One problem I always heard about fusion reactors was the heat involved. I've read that they could construct fusion reactors now but that would mimic the sun's 10 million degrees and that would vaporize the reactor (along with a lot of other things). I haven't heard anything about it in some time, so I have no idea where they're at now.
Fusion is the banging of two elements together so hard they stick together and release energy as they do so. Some radiation is released in process but fuel and waste products are incomparably unradioactive compared to 'nuclear power' which is, fission, banging a very small particle into an element so hard it splits it apart.
As you note it requires humungous levels of heat.
In the centre of the sun it requires less heat, as the pressure is very very high, and just as a pressure cooker uses pressure to cook at a lower temperature, so does the sun.
It is rather difficult to duplicate the pressure in a reactor, downright impossible without several hundred thousand kilometers of sun directly above your head. So we need temperatures that would melt ANYTHING... made of matter.
Magnetic fields are not made of matter! The Russians came up with a design called a tokomak, which is basically a ring dougnut shaped doodad which contains the plasma (gas so hot the atoms in it have lost their electrons) in a magnetic field.
This has been the big problem with fusion power. I remember at Primary School in the '70's that fusion would be lighting our homes in the 80's. It is very hard to do and so far the longest sustained fusion reaction has been tens of seconds long, and required more power to instigate than could be harnessed (this data changes, so I might be a little out-of-date on this).
He3 requires lower temperatures to fuse, from memory. The sun fuses hydrogen into helium, and helium into a succession of heavier elements, the rate of heavier element formation increasing as the hydrogen is used up. We truly are stardust, as the big bang was just hydrogen and helium formation, nothing heavier (although there are tentative theories which indicate some heavy elements may have formed in the big bang too).

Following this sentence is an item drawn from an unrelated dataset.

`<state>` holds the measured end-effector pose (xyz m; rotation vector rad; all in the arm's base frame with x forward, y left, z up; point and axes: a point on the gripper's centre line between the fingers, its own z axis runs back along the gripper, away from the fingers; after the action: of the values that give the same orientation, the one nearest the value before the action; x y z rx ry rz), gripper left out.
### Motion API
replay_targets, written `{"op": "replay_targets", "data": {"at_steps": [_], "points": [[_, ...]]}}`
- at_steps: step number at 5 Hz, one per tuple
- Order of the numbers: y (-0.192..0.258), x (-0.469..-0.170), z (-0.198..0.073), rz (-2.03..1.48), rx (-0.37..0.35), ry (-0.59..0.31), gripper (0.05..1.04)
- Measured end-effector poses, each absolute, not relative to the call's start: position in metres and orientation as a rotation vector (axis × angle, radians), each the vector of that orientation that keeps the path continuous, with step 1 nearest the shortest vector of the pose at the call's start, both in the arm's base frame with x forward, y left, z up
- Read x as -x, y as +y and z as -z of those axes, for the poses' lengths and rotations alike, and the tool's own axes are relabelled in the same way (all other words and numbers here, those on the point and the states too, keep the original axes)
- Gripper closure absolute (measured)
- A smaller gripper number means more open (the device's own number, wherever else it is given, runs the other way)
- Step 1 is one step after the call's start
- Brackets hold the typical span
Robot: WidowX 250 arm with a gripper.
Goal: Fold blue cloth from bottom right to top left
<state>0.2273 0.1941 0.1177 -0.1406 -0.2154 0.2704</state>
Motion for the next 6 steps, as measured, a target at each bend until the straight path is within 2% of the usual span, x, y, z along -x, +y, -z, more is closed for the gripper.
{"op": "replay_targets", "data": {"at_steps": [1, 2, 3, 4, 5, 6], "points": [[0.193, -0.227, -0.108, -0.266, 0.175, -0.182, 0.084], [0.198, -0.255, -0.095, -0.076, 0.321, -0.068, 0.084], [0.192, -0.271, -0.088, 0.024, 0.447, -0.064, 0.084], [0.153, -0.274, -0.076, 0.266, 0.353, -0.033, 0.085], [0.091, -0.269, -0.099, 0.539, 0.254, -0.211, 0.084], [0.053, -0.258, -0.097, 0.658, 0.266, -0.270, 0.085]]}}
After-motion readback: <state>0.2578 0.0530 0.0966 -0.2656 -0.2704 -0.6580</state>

If 'we' crack it, then we have cheap and comparatively clean power. If we get good at He3 fusion, we could one day get isotypical H or He to fuse. If we can get H to fuse, then fuel will be water... however, that's a step ahead, and if zero-point energy can be tapped before then (which is possible as fusion is so damned hard), we're likely to regard fusion power in the same light as steam power; big magnificent machines, but rather complicated and inefficient.
Is helium 3 in a gaseous state or solid?
In pure form a gas. Just as you can have oxygen in chalk, so too you can have helium in solid form when it's a compound.
sunnygal; nah, what gets the pro-techies backs up is non-techies who don't know what they are talking about. We could mine Helium 3 on the Moon for 1,000 years at 1,000 times the rate of consumption quoted in the article... and we would only need a cube 3.6 miles (6km) on its side in all that time. A lump of rock the size of Everest would be more than enough. And that is 1/1,225,000,000,000,000 (let's call it one million billionth) of the weight of the moon, or 0.0000000000000008%.
The orbital change would not be measurable.
Now, okay, I have a bit of a scientific background, but anyone with a desire to can type 'weight of moon' (yeah, I know it's mass) into a search engine and get the answer just as I did. The rest is elementary maths, with a figure of 3,500 kg/cubic metre taken as a weight of ore, a figure which I thinks right but which anyone could estimate with a few moment work.
Instead of this, people panic and run around like headless chickens. Just because we were spoon-fed at the meetings doesn't mean we can be spoon fed now. Take responsibility, and don't make it someone elses fault if you don't know something you could have found out easily.